— How to complete this task —
Using the records below, repeat exactly the lines from the one holding "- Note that" through the one holding "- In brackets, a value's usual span", both ends included, and no others.

— Information supplied —
────────────────
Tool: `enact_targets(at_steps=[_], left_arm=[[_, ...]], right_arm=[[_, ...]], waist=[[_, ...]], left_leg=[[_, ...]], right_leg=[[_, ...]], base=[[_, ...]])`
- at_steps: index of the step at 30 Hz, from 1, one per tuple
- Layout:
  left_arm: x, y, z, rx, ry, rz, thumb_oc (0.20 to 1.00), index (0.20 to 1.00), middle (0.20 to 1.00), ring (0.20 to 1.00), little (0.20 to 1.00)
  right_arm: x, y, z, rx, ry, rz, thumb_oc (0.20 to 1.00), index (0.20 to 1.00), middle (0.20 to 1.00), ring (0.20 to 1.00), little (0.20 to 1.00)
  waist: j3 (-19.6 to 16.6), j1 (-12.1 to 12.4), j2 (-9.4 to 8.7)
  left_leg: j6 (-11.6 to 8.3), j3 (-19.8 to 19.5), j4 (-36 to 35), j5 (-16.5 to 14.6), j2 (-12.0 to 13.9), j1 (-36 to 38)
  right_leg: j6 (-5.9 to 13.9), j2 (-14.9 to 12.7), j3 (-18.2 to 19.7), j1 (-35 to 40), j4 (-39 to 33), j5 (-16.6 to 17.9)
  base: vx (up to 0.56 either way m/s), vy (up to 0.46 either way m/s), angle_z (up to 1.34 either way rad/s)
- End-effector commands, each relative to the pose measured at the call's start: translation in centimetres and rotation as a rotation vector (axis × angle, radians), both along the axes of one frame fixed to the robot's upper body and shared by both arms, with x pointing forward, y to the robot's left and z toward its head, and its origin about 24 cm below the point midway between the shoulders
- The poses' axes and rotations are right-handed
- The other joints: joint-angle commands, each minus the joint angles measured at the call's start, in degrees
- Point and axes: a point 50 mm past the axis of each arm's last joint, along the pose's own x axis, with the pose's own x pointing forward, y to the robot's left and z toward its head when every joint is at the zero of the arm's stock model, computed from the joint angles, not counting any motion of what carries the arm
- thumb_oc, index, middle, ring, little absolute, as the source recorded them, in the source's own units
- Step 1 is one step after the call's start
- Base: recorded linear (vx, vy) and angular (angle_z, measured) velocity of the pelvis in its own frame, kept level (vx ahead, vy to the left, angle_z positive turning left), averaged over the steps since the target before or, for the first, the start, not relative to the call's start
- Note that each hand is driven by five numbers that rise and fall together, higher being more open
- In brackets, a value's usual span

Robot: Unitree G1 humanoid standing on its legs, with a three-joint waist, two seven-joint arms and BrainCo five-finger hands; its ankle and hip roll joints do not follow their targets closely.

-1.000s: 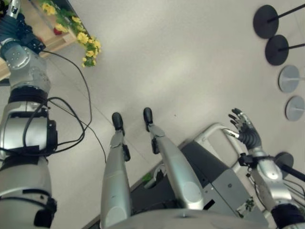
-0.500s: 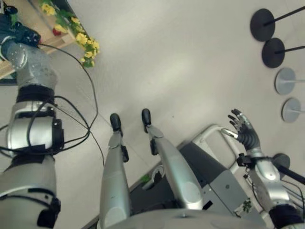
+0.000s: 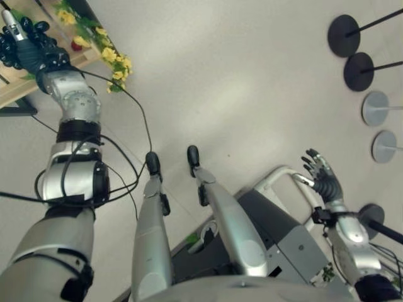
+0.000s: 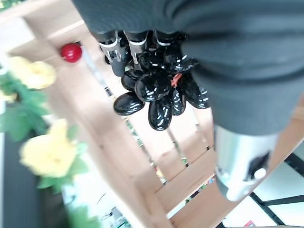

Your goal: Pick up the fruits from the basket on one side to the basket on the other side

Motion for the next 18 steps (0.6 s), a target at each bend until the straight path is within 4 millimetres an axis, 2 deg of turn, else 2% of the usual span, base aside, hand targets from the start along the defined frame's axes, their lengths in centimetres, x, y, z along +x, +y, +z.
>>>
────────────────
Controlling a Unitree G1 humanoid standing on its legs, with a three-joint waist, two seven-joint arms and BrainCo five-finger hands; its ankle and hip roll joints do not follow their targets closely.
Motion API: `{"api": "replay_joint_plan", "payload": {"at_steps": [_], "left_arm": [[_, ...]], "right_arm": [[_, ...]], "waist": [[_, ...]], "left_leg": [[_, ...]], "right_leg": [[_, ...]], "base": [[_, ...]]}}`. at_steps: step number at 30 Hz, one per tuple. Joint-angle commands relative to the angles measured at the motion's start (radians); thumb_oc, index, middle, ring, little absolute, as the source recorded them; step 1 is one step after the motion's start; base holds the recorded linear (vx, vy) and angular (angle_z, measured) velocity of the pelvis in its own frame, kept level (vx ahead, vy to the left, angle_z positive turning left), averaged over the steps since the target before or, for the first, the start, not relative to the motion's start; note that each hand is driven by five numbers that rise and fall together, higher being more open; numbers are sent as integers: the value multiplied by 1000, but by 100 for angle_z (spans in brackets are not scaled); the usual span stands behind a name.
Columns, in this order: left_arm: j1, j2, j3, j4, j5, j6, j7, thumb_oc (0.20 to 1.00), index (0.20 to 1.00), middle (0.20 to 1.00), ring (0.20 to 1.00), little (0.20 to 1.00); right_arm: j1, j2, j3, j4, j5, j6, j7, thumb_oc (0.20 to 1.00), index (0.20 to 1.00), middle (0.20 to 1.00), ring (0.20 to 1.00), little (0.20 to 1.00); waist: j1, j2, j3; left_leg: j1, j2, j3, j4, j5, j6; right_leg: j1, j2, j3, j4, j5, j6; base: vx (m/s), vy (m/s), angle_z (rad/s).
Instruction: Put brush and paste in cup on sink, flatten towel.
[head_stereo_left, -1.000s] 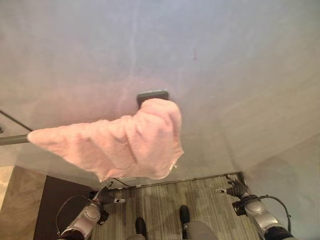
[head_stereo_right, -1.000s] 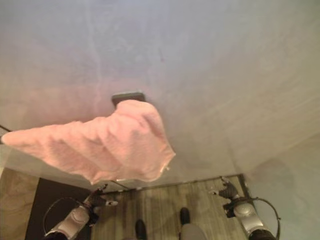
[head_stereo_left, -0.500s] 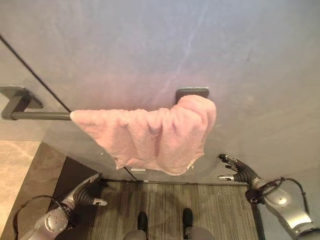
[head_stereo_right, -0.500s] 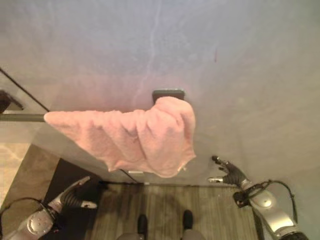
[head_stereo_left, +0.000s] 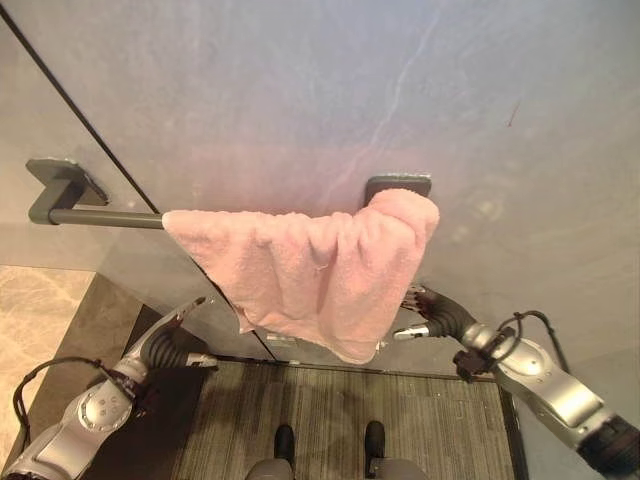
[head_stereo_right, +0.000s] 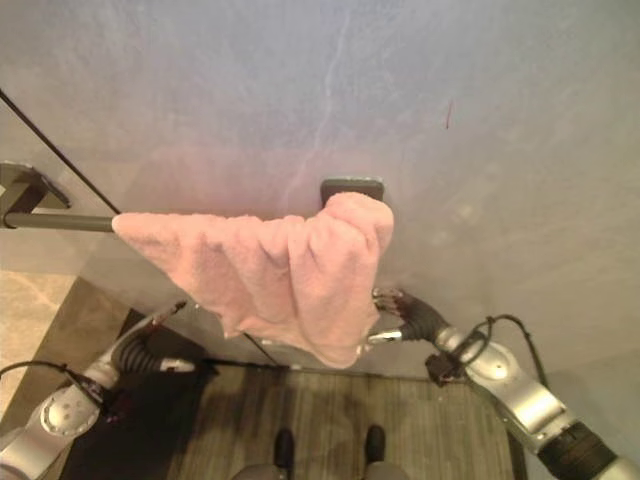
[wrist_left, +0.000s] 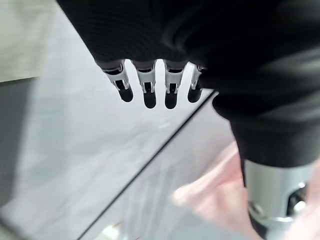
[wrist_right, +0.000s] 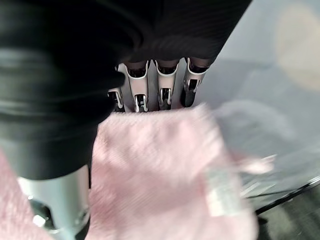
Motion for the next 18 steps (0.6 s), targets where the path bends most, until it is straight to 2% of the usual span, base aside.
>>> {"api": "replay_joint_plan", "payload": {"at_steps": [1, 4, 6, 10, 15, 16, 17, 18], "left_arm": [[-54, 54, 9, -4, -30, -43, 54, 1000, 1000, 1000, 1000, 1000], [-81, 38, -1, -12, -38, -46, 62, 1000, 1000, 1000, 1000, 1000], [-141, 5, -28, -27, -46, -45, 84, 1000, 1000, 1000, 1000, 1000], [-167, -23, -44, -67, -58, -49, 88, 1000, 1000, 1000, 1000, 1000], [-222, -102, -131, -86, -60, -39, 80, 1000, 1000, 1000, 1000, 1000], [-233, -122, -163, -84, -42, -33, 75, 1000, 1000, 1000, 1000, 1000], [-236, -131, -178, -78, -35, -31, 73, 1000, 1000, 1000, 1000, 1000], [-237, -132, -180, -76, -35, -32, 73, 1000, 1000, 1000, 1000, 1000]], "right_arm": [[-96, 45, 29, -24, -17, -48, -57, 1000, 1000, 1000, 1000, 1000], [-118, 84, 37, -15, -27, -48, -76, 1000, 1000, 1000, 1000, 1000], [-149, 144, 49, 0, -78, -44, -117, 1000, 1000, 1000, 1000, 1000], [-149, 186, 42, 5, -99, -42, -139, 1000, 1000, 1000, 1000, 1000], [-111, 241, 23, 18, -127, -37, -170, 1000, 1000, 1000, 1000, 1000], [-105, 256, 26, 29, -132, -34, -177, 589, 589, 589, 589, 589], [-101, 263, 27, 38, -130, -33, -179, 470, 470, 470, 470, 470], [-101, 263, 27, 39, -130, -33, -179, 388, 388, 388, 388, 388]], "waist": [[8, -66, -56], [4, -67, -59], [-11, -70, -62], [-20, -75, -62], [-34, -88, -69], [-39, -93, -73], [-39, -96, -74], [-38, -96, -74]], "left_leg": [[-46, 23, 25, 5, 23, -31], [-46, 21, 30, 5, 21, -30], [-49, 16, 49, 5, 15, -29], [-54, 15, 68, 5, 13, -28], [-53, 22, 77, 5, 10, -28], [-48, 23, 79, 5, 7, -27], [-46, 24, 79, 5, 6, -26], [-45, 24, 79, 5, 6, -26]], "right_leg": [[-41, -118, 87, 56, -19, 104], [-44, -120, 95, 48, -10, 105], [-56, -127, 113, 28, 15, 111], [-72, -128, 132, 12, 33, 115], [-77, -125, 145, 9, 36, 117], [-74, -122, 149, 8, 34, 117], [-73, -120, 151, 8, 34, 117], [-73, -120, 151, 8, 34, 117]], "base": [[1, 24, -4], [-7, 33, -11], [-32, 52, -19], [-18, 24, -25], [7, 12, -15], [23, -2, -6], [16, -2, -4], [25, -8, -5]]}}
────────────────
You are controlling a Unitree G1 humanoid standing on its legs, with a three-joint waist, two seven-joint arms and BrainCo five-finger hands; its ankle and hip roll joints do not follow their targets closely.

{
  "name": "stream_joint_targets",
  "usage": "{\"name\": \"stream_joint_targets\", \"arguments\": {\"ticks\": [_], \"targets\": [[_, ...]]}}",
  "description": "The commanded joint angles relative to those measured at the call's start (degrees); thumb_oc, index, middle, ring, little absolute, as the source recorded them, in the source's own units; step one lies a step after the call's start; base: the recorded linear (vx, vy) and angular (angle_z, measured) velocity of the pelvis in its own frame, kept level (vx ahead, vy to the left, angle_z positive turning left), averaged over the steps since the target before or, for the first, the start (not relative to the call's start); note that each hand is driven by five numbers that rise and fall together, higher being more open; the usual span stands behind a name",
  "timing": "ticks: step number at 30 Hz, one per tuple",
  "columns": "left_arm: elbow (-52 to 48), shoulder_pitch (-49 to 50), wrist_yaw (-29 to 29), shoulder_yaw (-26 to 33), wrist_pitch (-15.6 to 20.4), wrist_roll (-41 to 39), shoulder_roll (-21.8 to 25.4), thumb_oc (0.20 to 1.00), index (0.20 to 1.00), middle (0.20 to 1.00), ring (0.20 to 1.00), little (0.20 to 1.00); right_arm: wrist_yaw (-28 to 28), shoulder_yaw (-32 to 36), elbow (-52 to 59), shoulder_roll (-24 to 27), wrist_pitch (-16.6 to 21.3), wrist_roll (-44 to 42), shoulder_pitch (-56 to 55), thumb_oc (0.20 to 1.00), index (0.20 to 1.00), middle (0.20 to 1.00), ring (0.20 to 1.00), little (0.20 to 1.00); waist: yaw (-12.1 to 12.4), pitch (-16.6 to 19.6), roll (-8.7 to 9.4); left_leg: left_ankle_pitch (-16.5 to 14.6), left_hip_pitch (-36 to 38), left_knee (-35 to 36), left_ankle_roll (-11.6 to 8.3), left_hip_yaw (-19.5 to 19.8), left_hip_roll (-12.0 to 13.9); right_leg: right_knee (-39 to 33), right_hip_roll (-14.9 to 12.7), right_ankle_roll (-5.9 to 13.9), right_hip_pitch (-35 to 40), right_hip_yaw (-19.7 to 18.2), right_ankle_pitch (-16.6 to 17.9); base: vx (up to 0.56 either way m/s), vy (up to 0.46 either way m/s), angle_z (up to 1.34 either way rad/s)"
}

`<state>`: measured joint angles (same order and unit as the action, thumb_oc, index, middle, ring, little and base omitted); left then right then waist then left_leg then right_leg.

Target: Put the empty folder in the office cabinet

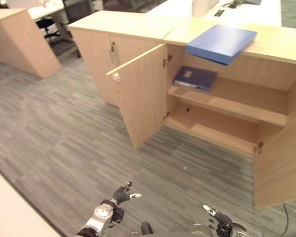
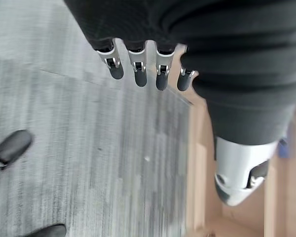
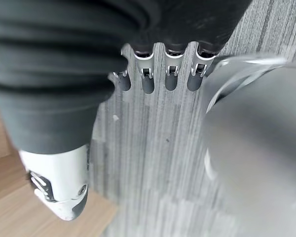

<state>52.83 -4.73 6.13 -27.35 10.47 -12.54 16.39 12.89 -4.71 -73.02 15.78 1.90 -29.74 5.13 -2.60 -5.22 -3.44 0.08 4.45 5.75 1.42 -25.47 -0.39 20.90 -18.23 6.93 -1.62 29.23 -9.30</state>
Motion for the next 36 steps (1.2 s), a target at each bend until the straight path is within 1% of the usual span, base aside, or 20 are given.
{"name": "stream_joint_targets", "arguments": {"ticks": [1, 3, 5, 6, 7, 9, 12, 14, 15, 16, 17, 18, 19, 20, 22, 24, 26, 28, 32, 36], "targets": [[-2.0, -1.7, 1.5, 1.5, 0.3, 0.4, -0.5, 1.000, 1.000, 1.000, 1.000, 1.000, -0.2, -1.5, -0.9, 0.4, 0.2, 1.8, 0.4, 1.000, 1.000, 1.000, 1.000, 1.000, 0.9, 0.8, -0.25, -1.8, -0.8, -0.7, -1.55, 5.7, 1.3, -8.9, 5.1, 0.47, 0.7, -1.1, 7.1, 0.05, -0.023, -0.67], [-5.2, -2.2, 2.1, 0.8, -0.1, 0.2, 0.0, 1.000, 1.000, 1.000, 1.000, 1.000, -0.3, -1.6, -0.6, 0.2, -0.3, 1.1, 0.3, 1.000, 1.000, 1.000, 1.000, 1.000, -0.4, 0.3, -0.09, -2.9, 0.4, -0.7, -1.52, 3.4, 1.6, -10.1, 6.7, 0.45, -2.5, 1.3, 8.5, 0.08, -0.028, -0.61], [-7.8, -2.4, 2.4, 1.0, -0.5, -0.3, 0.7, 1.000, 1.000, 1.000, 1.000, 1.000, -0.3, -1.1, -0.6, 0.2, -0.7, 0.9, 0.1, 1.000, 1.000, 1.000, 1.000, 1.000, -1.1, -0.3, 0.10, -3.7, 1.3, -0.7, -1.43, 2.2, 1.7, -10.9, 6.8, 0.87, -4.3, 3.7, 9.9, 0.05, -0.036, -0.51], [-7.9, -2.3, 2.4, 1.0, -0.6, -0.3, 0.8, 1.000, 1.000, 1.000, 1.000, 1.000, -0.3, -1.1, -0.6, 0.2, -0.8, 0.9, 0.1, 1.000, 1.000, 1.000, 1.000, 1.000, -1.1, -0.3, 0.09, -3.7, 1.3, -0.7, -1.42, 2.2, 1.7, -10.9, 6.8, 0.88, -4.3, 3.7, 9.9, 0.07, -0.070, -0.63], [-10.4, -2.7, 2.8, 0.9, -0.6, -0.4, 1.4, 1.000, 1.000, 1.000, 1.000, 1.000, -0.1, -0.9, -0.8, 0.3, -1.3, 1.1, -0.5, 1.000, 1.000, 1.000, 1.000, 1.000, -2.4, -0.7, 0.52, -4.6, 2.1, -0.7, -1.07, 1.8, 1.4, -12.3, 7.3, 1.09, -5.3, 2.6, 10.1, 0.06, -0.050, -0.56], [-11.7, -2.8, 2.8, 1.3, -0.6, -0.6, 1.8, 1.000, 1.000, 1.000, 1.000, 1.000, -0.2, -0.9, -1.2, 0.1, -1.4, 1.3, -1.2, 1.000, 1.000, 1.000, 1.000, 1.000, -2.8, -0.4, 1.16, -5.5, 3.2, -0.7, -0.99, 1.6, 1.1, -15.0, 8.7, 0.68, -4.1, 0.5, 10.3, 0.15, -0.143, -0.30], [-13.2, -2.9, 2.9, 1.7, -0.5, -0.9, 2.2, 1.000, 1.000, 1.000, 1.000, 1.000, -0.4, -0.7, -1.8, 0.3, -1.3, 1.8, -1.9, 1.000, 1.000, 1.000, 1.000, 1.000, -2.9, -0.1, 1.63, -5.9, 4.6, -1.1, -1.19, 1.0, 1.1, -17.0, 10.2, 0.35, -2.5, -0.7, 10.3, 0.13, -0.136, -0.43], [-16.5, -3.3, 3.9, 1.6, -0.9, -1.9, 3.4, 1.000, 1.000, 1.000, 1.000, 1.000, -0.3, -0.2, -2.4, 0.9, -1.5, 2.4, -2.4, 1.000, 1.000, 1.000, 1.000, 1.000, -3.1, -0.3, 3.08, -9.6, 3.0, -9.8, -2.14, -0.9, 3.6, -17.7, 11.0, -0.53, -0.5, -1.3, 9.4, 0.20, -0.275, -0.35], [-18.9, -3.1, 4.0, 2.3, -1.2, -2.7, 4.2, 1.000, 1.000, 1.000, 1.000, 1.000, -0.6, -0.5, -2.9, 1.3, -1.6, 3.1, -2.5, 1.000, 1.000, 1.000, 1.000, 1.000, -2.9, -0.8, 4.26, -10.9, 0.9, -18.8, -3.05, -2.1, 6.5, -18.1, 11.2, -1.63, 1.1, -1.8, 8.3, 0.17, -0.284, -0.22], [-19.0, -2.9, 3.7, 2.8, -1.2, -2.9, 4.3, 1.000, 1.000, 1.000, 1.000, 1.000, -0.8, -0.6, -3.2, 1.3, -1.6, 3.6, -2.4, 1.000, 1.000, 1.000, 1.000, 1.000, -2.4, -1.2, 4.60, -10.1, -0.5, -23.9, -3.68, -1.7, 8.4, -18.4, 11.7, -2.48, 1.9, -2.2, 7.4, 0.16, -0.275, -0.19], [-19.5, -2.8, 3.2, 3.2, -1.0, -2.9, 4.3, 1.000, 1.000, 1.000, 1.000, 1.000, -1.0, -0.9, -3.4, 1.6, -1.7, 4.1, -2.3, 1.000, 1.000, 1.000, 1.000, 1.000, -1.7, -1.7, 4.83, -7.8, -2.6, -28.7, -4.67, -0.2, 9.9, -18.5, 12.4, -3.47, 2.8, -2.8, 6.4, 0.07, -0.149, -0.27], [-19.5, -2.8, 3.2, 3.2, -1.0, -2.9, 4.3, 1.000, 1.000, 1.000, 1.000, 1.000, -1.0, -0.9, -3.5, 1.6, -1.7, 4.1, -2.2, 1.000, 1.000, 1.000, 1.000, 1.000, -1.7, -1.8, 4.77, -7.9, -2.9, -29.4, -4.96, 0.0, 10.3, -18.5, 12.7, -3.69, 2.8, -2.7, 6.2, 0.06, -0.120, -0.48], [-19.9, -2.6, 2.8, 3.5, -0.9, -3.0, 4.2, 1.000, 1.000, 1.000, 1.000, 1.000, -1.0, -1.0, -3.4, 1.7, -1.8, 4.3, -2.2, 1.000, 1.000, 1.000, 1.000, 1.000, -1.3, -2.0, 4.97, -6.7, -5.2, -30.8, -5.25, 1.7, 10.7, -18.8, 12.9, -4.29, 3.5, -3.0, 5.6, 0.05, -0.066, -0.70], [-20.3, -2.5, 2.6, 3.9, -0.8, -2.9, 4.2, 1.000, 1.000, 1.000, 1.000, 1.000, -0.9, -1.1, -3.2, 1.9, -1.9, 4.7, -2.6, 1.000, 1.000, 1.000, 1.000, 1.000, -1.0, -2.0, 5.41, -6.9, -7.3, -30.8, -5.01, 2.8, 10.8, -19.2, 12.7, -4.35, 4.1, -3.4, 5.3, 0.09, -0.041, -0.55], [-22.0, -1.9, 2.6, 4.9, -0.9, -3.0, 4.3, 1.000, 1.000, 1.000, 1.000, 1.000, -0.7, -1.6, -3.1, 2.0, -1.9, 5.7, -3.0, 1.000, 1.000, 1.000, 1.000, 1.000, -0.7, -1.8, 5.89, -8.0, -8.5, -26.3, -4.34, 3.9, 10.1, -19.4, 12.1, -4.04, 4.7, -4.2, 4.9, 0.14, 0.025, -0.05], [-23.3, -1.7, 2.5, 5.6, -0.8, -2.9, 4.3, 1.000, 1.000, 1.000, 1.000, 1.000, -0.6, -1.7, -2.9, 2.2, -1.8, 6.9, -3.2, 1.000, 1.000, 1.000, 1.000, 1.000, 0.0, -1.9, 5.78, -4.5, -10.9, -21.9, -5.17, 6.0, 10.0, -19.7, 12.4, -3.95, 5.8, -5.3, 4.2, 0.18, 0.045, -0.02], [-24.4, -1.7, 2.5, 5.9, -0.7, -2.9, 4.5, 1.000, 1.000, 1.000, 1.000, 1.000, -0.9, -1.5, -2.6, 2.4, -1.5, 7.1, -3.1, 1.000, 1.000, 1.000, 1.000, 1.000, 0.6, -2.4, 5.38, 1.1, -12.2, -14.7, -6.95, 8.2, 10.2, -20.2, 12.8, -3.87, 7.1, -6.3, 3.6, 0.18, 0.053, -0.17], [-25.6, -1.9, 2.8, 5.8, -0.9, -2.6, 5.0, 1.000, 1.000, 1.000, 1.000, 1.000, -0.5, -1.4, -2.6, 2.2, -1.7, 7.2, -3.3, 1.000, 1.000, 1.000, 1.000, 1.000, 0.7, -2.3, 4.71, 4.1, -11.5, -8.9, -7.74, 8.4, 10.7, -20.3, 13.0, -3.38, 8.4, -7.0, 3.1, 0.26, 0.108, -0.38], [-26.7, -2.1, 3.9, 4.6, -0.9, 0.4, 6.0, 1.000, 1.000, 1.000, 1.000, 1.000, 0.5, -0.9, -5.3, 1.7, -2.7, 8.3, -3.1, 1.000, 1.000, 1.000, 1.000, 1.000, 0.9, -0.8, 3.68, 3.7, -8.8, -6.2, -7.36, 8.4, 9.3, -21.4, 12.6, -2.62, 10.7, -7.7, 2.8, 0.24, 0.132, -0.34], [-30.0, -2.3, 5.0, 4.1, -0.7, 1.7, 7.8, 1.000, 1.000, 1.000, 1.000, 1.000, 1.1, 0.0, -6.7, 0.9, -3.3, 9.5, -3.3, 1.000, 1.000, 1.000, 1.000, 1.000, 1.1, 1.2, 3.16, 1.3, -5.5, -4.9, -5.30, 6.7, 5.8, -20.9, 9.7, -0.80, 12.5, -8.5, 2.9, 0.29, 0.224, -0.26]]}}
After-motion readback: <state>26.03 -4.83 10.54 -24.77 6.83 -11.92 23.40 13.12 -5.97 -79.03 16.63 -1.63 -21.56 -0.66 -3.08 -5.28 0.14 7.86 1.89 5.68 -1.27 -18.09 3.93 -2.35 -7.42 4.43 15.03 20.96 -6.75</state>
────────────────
— Written answer —
- Note that each hand is driven by five numbers that rise and fall together, higher being more open
- In brackets, a value's usual span

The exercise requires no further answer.